I have been writing about what I don’t know because the vagueness of injustice and inequality has been easier to discuss than my own trauma. This is a way of keeping my defenses up. It’s also a way of minimizing my own experience. I still have a warped sense of self-importance in the world, thinking my writing can influence a reversal in the trajectory of human history as it happens. I am learning that I am one small human, and perhaps I can’t save the world, or anyone at all. I can only offer some words about what I have observed, and maybe it will offer something worthwhile to those who read it. I can only do that if I talk about what I know.

The Power of Support

A post is circulating on social media about a famous composer’s funding. I wanted to share it here and talk about the implications for myself and other writers and artists. Here is a screenshot of the tumblr post, with the text of the post below it.

Text of post:

TIL Tchaikovsky had a patron who gave him enough money to quit his job and become a full-time composer, on the condition that they never meet in person.

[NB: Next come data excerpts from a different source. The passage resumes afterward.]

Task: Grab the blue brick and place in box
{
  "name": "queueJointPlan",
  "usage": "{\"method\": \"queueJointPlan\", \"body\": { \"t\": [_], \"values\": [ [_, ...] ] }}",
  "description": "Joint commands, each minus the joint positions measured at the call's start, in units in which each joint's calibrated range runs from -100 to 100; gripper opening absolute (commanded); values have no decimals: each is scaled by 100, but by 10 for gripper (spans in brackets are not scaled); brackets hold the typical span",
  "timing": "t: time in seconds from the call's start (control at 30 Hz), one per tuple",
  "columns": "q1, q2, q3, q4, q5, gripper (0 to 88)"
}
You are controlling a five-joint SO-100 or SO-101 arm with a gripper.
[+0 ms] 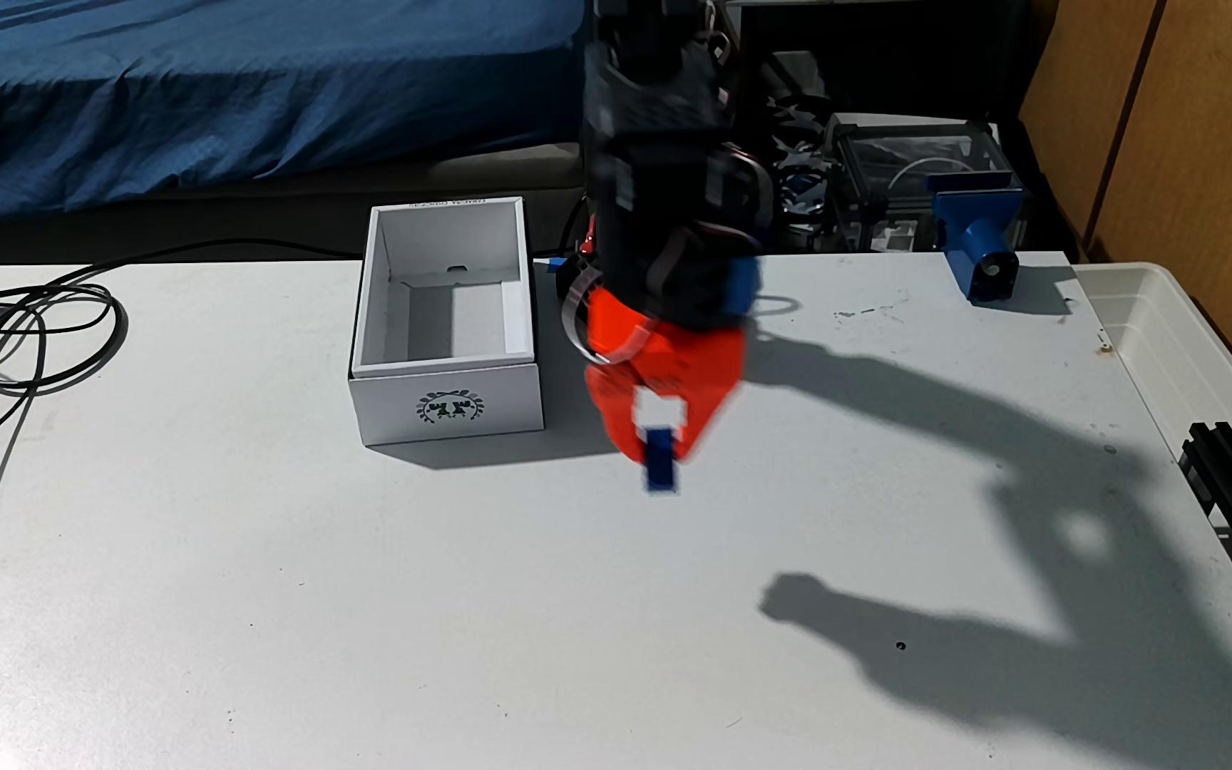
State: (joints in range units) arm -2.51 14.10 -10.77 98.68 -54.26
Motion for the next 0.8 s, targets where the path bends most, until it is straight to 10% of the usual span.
{"method": "queueJointPlan", "body": {
  "t": [0.0,0.77],
  "values": [
    [541,-1076,669,80,304,8],
    [2978,-6387,5496,46,2298,8]
  ]
}}
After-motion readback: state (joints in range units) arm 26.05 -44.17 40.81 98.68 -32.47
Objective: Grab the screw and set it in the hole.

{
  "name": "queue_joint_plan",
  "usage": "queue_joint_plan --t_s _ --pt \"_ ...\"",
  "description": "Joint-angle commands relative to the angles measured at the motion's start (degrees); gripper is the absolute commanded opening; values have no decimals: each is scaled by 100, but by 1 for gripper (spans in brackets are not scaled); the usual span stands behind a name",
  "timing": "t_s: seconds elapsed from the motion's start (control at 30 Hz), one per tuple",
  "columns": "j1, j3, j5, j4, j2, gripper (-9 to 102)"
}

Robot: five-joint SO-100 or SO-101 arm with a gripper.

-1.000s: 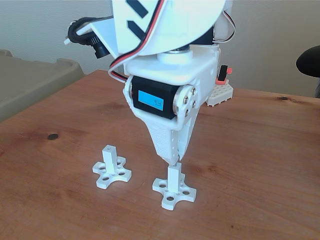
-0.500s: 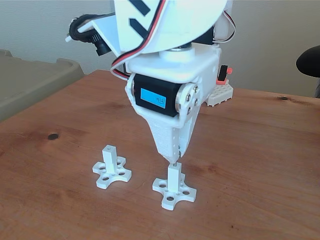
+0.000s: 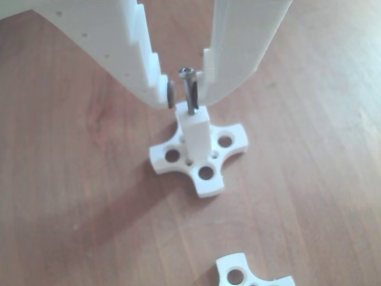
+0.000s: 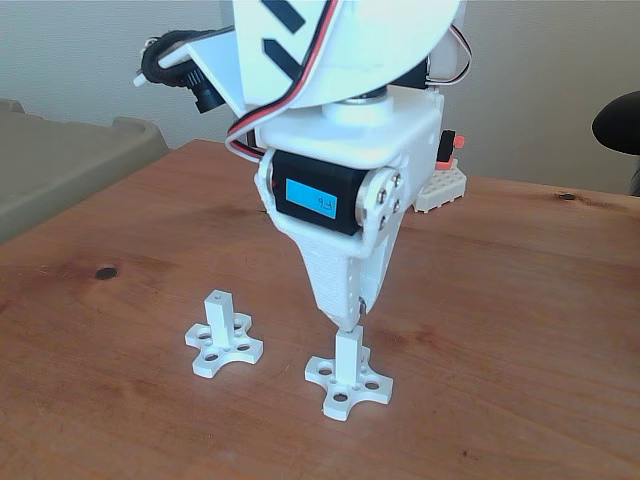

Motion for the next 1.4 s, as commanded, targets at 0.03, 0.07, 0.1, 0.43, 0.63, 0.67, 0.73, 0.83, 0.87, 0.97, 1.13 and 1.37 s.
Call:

this is the sexiest thing I’ve ever read in my life ever


Tchaikovsky’s fortunes changed in 1877 when he gained the emotional and financial support of wealthy patron Nadezhda Von Meck. The generous annual stipend of 6000 roubles she gave him about 20x what he would have made as a civil servant – enabled him to quit his job with the Conservatory and become Russia’s first full-time, professional composer.

While the composer and his patron exchanged more than 1,200 deeply personal letters in the course of 13 years (that’s nearly two a week), they met only once accidentally and awkwardly-and they never spoke a word to each other. Von Meck stipulated that she never wanted to meet as a condition of her patronage, and the socially awkward Tchaikovsky was more than happy to comply.

Punk Rorschach:

this woman really went “you’re a neurotic twink with no social skills but your music slaps so here’s a shit ton of money never look at me goodbye”

The most common response I saw to this post was “wow, I wish I could get someone to pay me to create,” and I felt extremely lucky to realize that I have 90 people collaborating to provide me with the opportunity to spend my time creating. Creating a Patreon six years ago was one of the best decisions I ever made, and it has slowly grown. Now it pays the rent and some bills, meaning I have to improvise to cover my needs far less than I used to.

Since my last post, many of you have sent encouraging notes with gifts, and I am so grateful for all of your thoughtful kindness.

I’m so glad that I have this opportunity, and that supporting an artist is so accessible now. I am not supported singlehandedly by one person with a great deal of funds to spare, but by a whole crowd of people who contribute whatever they can. If that’s a dollar a month, I still want to work to earn that dollar with content. So for those who are supporting me on Patreon, I’m sharing paintings, snippets from the book draft, and updates. I’ve been dividing up my writing time between platforms, and trying to focus on the book as much as I possibly can.

I find it incredible that Tchaikovsky had a sponsor, too, and that I’m in the position to have help and support from a whole collection of people. After years of trying to make it work with housing, it’s astounding to be in an apartment and to know where the rent is coming from.

Thank you all for your support. It means I am free to create, and I am creating earnestly.

Work Update

I feel incredibly grateful for the position I’m in right now. I am working from home, with my own hours, able to work when I can instead of trying to force myself to work through pain. It’s enough to cover my half of rent, my cell phone, and internet. That’s fantastic and I’m so thankful to have almost 90 Patreon supporters pledging together enough to make that possible.

Because I’m covering those expenses right away, by this time every month, I have about $5 to my name. I need to bring in more funds to cover everything else for the rest of the month. This includes my energy bill, grocery deliveries (we have EBT for food), transportation for medical appointments, and all other needs. This is without anything extra for convenience or leisure.

My book is slowly taking shape, and after struggling to make it a priority for years, I have the opportunity to focus on writing at last. It will only be possible for me to keep at it if my Patreon keeps growing to an amount I can rely on fully, instead of having to improvise on my remaining expenses.

If you can join my Patreon or make a one-time donation, it would help significantly toward helping me create more with less worry about how I’m going to cover each expense. Thank you all so much for reading, and as always, please only give if you can!

How to support my writing:

For monthly or annual support, the best option is to make a pledge on Patreon.

The Amazon wish list has been shut down due to shipping problems. If you’d like to help us attain necessities through Amazon, please send a gift card to cynthiajeub@gmail.com

I can also accept one-time gifts through Zelle, PayPal, Venmo, and Cashapp.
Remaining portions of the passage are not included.